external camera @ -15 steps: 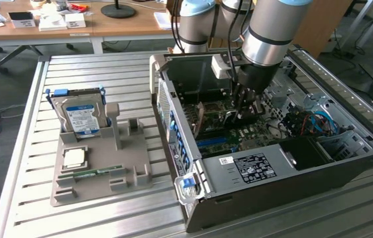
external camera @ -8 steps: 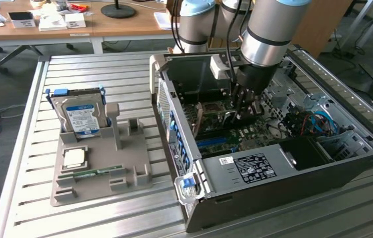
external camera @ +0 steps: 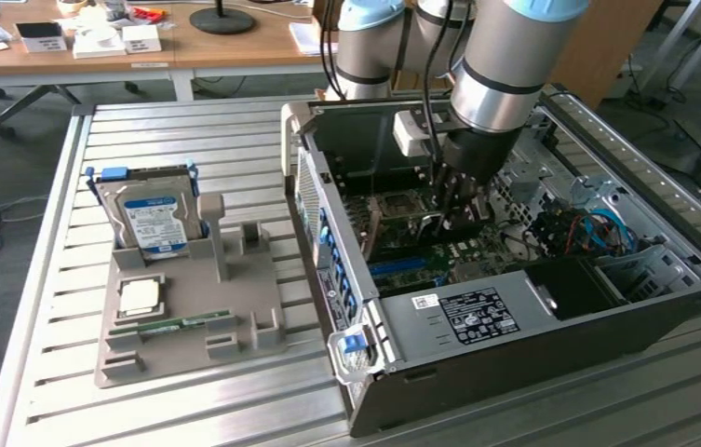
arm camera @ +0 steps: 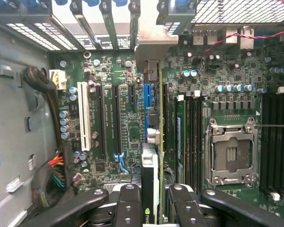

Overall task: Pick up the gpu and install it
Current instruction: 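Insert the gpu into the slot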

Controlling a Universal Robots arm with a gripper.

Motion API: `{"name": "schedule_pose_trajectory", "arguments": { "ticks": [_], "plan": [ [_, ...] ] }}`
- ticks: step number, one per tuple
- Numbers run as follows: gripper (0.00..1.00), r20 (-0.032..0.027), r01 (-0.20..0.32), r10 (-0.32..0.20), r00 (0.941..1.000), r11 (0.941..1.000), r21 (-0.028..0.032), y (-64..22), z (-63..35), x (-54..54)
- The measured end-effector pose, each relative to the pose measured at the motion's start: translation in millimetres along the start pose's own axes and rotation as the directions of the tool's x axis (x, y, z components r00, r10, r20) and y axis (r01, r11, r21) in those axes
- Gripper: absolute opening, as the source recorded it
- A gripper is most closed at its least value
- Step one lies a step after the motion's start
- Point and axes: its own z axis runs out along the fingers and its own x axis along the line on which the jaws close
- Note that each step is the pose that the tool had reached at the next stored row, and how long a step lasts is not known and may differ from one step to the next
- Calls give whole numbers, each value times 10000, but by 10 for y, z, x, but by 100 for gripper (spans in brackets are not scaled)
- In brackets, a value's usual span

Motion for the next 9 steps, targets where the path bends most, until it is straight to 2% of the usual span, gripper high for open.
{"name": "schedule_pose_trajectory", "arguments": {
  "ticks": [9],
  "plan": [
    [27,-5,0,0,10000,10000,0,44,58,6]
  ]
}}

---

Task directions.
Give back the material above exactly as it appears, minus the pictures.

Answer box.
external camera @ -15 steps: 
external camera @ -8 steps: 
external camera @ +0 steps: 
arm camera @ +0 steps: 

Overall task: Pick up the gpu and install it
Current instruction: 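Insert the gpu into the slot
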
Controlling a Universal Robots arm with a gripper.

Motion API: `{"name": "schedule_pose_trajectory", "arguments": { "ticks": [_], "plan": [ [_, ...] ] }}`
- ticks: step number, one per tuple
- Numbers run as follows: gripper (0.00..1.00), r20 (-0.032..0.027), r01 (-0.20..0.32), r10 (-0.32..0.20), r00 (0.941..1.000), r11 (0.941..1.000), r21 (-0.028..0.032), y (-64..22), z (-63..35), x (-54..54)
- The measured end-effector pose, each relative to the pose measured at the motion's start: translation in millimetres along the start pose's own axes and rotation as the directions of the tool's x axis (x, y, z components r00, r10, r20) and y axis (r01, r11, r21) in those axes
- Gripper: absolute opening, as the source recorded it
- A gripper is most closed at its least value
- Step one lies a step after the motion's start
- Point and axes: its own z axis runs out along the fingers and its own x axis along the line on which the jaws close
- Note that each step is the pose that the tool had reached at the next stored row, and how long a step lasts is not known and may differ from one step to the next
- Calls give whole numbers, each value times 10000, but by 10 for y, z, x, but by 100 for gripper (spans in brackets are not scaled)
- In brackets, a value's usual span

Motion for the next 9 steps, targets where the path bends most, until it is straight to 2% of the usual span, gripper high for open.
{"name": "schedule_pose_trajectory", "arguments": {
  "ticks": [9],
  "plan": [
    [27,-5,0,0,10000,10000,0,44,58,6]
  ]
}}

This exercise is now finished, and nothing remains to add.